- _Task requirements_
Scan the records for the word "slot". Copy each line that includes it.

<<<<

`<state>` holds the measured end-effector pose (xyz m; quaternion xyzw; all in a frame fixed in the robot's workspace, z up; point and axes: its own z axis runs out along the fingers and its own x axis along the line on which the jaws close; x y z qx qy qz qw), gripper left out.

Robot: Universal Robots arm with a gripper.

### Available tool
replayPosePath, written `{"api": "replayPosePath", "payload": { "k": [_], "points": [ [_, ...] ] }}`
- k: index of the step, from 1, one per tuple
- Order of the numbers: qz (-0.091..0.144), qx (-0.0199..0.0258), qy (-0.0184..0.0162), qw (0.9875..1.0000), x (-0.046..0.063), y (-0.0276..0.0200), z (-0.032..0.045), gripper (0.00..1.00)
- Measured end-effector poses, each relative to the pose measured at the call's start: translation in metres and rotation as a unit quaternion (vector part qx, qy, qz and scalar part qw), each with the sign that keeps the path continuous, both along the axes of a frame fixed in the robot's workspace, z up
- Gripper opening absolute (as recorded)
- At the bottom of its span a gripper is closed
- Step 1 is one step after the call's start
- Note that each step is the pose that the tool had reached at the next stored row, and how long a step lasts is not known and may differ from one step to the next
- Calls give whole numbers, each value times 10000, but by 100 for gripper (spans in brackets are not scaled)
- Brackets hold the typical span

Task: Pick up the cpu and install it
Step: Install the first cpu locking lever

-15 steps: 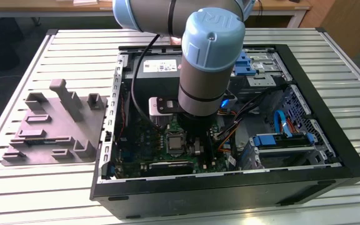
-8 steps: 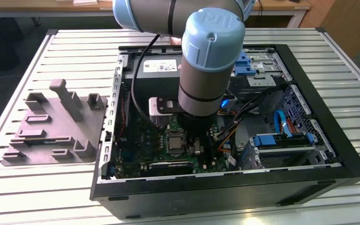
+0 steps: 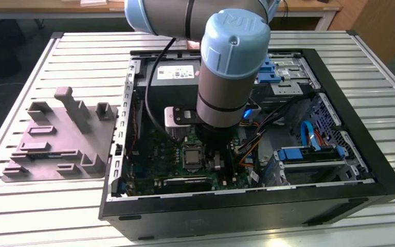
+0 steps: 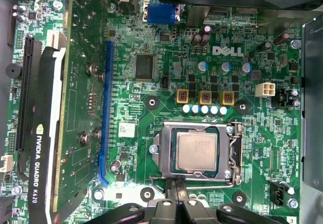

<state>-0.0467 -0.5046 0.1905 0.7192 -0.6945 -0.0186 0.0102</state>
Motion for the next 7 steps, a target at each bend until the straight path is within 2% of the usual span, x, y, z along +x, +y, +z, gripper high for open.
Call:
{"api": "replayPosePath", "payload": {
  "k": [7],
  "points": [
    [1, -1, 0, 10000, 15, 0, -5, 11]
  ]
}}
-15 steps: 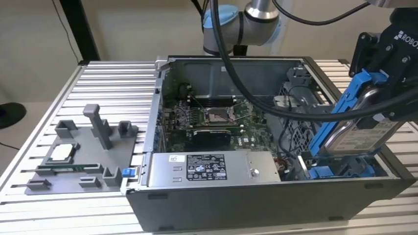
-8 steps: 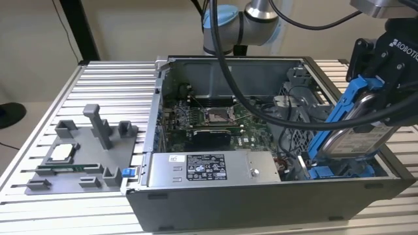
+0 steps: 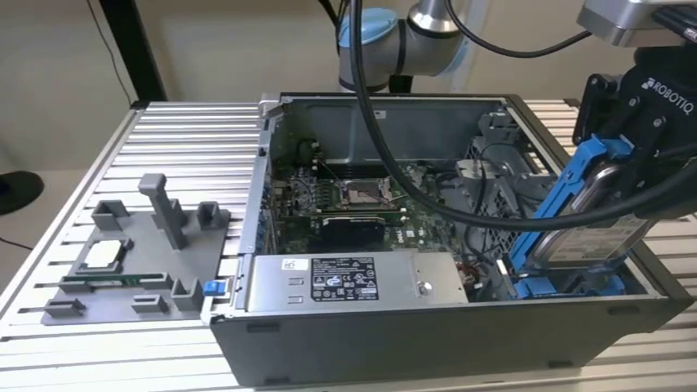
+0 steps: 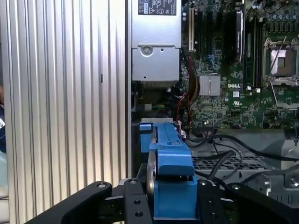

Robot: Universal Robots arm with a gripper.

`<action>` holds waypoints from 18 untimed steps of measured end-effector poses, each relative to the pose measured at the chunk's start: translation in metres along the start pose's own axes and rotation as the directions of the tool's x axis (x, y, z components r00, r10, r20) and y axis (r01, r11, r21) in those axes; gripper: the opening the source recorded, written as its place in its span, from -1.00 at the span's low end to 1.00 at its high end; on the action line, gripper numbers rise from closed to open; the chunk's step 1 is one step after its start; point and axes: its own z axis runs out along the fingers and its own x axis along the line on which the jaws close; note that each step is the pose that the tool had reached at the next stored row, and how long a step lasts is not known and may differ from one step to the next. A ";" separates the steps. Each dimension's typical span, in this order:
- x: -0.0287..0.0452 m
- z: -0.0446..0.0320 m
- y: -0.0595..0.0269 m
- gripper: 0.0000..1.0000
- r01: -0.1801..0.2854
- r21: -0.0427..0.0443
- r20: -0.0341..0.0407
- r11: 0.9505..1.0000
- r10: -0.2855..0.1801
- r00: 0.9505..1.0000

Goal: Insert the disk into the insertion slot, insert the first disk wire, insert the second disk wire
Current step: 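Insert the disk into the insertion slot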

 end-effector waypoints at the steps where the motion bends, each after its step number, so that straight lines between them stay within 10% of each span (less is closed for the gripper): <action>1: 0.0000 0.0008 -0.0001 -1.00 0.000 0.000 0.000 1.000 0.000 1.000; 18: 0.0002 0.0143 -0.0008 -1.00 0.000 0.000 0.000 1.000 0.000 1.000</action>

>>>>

- _Result below_
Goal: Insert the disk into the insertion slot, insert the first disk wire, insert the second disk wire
Current step: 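Insert the disk into the insertion slot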

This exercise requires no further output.